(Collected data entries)

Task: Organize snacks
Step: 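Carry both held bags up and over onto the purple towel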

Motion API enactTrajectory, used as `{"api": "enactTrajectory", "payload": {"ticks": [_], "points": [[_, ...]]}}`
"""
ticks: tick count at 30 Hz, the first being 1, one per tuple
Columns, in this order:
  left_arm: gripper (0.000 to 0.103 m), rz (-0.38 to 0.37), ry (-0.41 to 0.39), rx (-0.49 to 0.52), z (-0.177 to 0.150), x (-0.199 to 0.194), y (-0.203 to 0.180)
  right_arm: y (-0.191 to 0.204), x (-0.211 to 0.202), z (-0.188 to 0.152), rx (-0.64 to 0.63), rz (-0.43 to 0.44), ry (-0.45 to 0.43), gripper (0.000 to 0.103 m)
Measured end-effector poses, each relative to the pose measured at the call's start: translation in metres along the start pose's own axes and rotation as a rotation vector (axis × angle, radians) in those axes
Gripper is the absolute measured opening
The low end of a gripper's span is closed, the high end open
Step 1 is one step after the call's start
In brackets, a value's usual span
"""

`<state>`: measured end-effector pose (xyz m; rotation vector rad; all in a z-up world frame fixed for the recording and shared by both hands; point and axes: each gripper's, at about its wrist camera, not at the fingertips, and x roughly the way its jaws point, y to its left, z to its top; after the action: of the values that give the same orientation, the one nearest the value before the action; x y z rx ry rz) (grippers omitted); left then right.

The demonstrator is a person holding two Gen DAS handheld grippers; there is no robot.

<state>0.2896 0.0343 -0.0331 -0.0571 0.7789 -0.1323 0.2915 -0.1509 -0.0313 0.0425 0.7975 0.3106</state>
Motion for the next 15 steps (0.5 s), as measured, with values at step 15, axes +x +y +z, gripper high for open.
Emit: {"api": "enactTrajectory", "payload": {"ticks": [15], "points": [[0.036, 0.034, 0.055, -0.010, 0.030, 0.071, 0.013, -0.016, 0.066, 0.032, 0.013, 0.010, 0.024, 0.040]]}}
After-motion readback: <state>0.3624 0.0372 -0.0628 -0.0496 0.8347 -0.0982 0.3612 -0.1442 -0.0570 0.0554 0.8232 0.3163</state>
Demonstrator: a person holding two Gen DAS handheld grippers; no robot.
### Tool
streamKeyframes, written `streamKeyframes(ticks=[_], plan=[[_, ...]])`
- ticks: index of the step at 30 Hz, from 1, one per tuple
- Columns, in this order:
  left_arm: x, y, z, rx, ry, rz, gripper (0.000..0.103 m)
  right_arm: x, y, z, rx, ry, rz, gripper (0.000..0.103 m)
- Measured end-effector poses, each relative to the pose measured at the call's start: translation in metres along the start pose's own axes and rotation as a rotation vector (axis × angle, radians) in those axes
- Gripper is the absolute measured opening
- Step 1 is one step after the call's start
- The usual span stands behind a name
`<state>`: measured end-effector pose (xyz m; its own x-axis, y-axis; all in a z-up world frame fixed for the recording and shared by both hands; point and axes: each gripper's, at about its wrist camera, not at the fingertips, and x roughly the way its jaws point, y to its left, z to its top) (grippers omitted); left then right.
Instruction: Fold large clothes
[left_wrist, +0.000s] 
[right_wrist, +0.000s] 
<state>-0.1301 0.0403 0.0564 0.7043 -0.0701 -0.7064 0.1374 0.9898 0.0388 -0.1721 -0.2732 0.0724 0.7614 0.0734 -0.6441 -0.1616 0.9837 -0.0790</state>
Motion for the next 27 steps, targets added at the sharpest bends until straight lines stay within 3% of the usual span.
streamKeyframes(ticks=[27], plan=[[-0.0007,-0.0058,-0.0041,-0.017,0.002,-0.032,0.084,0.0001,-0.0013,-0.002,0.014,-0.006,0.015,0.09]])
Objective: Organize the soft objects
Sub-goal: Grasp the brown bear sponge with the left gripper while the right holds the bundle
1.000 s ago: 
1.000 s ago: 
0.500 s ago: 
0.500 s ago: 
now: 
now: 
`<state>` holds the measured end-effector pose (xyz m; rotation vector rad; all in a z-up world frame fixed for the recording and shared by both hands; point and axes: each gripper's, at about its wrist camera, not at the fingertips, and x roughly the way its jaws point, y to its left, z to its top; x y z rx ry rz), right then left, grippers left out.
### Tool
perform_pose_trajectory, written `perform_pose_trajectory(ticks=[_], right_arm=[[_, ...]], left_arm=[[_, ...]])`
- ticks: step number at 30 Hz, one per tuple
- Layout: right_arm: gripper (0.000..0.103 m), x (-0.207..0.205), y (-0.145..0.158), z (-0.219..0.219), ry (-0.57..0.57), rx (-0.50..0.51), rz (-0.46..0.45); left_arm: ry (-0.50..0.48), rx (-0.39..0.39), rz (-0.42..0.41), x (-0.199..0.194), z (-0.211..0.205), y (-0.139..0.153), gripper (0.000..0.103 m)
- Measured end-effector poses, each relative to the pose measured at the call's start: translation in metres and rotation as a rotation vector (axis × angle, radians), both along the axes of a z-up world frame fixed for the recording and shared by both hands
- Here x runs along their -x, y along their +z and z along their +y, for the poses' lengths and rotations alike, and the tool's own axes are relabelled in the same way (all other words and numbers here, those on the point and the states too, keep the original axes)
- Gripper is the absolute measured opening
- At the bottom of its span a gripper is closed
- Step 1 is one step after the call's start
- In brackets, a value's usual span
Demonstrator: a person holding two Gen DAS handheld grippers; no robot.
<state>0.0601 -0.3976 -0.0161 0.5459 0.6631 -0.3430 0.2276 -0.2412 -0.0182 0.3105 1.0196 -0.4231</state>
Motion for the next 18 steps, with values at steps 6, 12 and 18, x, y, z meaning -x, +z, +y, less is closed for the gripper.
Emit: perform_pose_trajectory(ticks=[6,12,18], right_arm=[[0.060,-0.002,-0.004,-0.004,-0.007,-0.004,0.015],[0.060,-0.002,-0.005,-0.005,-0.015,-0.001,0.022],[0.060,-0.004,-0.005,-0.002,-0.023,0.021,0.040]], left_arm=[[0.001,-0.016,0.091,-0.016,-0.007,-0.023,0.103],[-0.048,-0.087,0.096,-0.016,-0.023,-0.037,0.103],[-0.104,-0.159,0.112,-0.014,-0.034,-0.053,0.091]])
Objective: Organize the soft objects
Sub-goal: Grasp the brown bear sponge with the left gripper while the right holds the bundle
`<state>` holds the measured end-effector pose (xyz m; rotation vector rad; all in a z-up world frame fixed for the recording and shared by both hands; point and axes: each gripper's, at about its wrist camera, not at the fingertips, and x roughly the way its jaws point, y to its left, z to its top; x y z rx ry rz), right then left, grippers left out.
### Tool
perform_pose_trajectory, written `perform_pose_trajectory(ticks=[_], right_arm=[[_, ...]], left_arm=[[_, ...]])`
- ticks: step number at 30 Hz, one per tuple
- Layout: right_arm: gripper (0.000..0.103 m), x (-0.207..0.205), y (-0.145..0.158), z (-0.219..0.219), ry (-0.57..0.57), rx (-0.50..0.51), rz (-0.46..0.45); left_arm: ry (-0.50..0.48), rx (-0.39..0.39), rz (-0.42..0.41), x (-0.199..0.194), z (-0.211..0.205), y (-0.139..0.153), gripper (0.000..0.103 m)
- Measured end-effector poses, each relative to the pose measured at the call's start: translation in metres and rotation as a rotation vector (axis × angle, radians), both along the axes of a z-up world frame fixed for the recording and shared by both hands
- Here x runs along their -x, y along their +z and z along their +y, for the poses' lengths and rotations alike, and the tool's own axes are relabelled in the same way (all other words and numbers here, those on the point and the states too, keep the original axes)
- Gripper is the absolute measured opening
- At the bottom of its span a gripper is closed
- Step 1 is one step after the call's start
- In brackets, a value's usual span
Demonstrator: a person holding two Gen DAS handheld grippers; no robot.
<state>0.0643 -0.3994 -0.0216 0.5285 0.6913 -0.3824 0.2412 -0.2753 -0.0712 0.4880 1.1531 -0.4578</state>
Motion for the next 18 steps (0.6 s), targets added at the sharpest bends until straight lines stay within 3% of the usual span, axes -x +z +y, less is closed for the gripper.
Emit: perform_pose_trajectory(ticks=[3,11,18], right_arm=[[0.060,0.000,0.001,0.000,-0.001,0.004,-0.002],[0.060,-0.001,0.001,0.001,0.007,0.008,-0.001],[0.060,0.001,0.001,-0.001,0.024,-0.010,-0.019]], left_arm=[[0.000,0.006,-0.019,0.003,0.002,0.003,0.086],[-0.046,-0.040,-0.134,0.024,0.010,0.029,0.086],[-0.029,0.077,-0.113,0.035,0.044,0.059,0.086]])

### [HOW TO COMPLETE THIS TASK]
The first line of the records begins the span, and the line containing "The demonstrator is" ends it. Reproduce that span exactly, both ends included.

### [WRITTEN REPLY]
Task: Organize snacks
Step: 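Carry both held bags up and over onto the purple towel
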
Motion API enactTrajectory, used as `{"api": "enactTrajectory", "payload": {"ticks": [_], "points": [[_, ...]]}}`
"""
ticks: tick count at 30 Hz, the first being 1, one per tuple
Columns, in this order:
  left_arm: gripper (0.000 to 0.103 m), rz (-0.38 to 0.37), ry (-0.41 to 0.39), rx (-0.49 to 0.52), z (-0.177 to 0.150), x (-0.199 to 0.194), y (-0.203 to 0.180)
  right_arm: y (-0.191 to 0.204), x (-0.211 to 0.202), z (-0.188 to 0.152), rx (-0.64 to 0.63), rz (-0.43 to 0.44), ry (-0.45 to 0.43), gripper (0.000 to 0.103 m)
Measured end-effector poses, each relative to the pose measured at the call's start: translation in metres along the start pose's own axes and rotation as a rotation vector (axis × angle, radians) in those axes
Gripper is the absolute measured opening
The low end of a gripper's span is closed, the high end open
Step 1 is one step after the call's start
In brackets, a value's usual span
"""

`<state>`: measured end-effector pose (xyz m; rotation vector rad; all in a z-up world frame fixed for the recording and shared by both hands; point and axes: each gripper's, at about its wrist camera, not at the fingertips, and x roughly the way its jaws point, y to its left, z to its top; after the action: of the values that give the same orientation, the one nearest the value before the action; x y z rx ry rz) (grippers omitted); left then right.

The demonstrator is a person holding two Gen DAS handheld grippers; there is no robot.

This exercise has no more to it.